I’m writing a story with someone. Most comments posted are questions for them and they hardly ask things about scenes I wrote and stuff. It’s more discouraging than not getting any comments at all. I’m thankful for the select few who try and ask me about my scenes but I want to know how to ask my readers to talk about my writing on scenes I wrote rather than have them ask q’s meant for him.

robotgort:

sunalsolove:

ao3commentoftheday:

Are you indicating who wrote what? 

I’ve written with a friend before, and I tend to do well with dialogue but I’m pretty bad at action so she takes all of the action scenes. Those tend to get more reaction than the conversations I write (unless I’ve got a good line in there). It might be the nature of your sections? Perhaps your partner’s scenes play more into the plot or some sort of trope the fandom likes?

If you don’t indicate who wrote what, I’m not really sure how to go about asking for feedback on your sections. 

People might not know that they’re commenting on the other author.

As someone that’s co-written several stories, I can tell you that readers are usually not going to pick up on who wrote what. My coauthor and I write alternating chapters, and to readers, it still sounds like a seamless whole, so if it’s different scenes in the same chapter, there’s really no way for the reader to tell. Heck, *I* forget sometimes which scenes I wrote and which she did. We were asked in a podcast once what a favorite scene written by the other person was, and we both were like…OMG, which one belongs to who? 

But I have a bigger question: are you having fun? Why are you coauthoring a story? Why is the other person? 
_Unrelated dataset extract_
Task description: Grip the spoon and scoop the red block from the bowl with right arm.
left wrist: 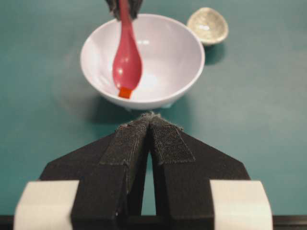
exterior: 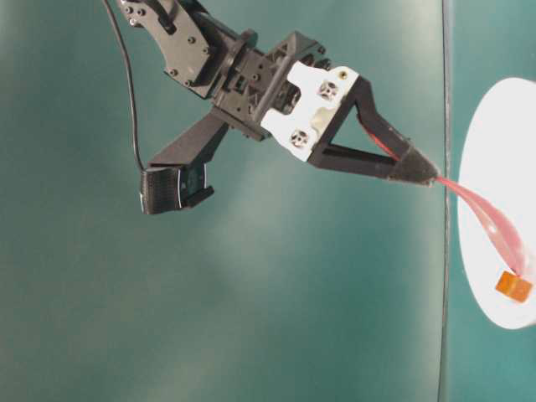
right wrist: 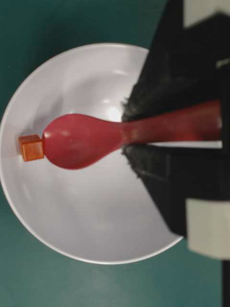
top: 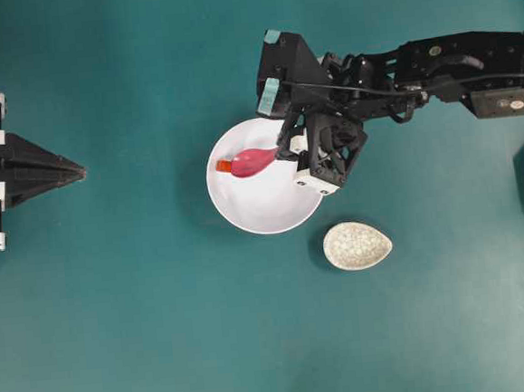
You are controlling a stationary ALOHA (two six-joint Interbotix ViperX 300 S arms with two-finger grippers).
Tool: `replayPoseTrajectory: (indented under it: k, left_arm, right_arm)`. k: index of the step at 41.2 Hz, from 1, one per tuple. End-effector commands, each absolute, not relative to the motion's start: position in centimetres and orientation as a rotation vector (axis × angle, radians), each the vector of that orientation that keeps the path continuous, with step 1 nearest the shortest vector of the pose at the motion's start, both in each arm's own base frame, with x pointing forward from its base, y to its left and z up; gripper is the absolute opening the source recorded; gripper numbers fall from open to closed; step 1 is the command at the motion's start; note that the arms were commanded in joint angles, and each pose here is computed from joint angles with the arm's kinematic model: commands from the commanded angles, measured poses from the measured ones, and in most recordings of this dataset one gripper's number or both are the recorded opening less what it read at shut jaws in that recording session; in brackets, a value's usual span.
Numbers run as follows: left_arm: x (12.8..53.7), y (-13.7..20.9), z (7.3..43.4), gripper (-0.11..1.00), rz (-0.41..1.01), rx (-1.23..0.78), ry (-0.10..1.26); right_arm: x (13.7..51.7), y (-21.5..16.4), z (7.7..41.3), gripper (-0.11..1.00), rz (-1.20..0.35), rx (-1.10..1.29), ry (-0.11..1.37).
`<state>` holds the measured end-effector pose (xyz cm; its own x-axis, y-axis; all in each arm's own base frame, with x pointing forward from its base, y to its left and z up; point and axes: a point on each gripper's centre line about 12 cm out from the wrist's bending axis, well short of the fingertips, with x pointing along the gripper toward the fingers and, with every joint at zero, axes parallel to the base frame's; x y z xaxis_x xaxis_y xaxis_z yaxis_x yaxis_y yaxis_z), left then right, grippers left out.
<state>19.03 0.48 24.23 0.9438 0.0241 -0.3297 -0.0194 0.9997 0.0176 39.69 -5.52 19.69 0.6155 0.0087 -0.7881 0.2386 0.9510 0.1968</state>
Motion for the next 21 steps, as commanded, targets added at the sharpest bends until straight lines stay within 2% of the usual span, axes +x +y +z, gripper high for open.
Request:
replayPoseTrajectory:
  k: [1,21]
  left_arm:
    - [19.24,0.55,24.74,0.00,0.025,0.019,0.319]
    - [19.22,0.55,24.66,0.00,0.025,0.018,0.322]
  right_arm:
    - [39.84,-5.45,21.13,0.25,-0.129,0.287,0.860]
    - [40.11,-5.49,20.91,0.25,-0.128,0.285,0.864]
The first one @robotgort and I did was sort of an accident with no planning, it was just short bits to entertain each other. And then it got longer and longer, and despite the fact you can tell at one part that neither of us wanted to describe something and dragged out the plot, we decided to publish it. Because we’d had so much fun we wanted to share. 

The second one was planned, and we had an outline, but it has the most ridiculous concept and we spent the entire time doing our best to make each other laugh as hard as possible. 

The latest one was planned, and we outlined together, and it started as a way to ease my friend into a new fandom, but then it took on a life of its own and became this complicated story with an entire spy-plot and I think we both really enjoyed the challenge.  Our readers aren’t going to know we had to poke at that plot A LOT to make it work and go back to the outline and rework things and ad lines into completed/unpublished chapters. Heck, I doubt most readers are even going to worry about that plot outside of the shippy elements. And I’m thrilled with that. It was supposed to look effortless. I’m super proud of what we did together! 

And it was fun! I tend to get the smutty parts of the story, she gets the team scenes because I think she’s way better at dialogue than me, but we both push each other to do the opposite and to try new things because we both want the other to succeed. 

tl;dr Co-writing shouldn’t be a competition. You’re working with someone to create a story. It should be a fun and positive experience where you’re supporting each other and celebrating successes together! 

Writing fic with @sunalsolove is literally one of the greatest joys I have experienced in fandom. If you’re not getting what you need out of it, maybe it’s not for you?

As a reader (with ADHD), I often don’t even KNOW a story is being co-written. 

If I got a notification, I just assume it’s by the authour I follow. I went an entire year once, commenting on a story every chapter, before realizing that there was a second authour that I’d been ignoring. I felt really bad, but I struggle with names and titles.

If I find the story myself, or end up leaving it open on my computer until I’m ready to read, I’ll check the authour before commenting. But I tend to think any names other than the first are people being gifted the story or something. ADHD really messes up your reading comprehension.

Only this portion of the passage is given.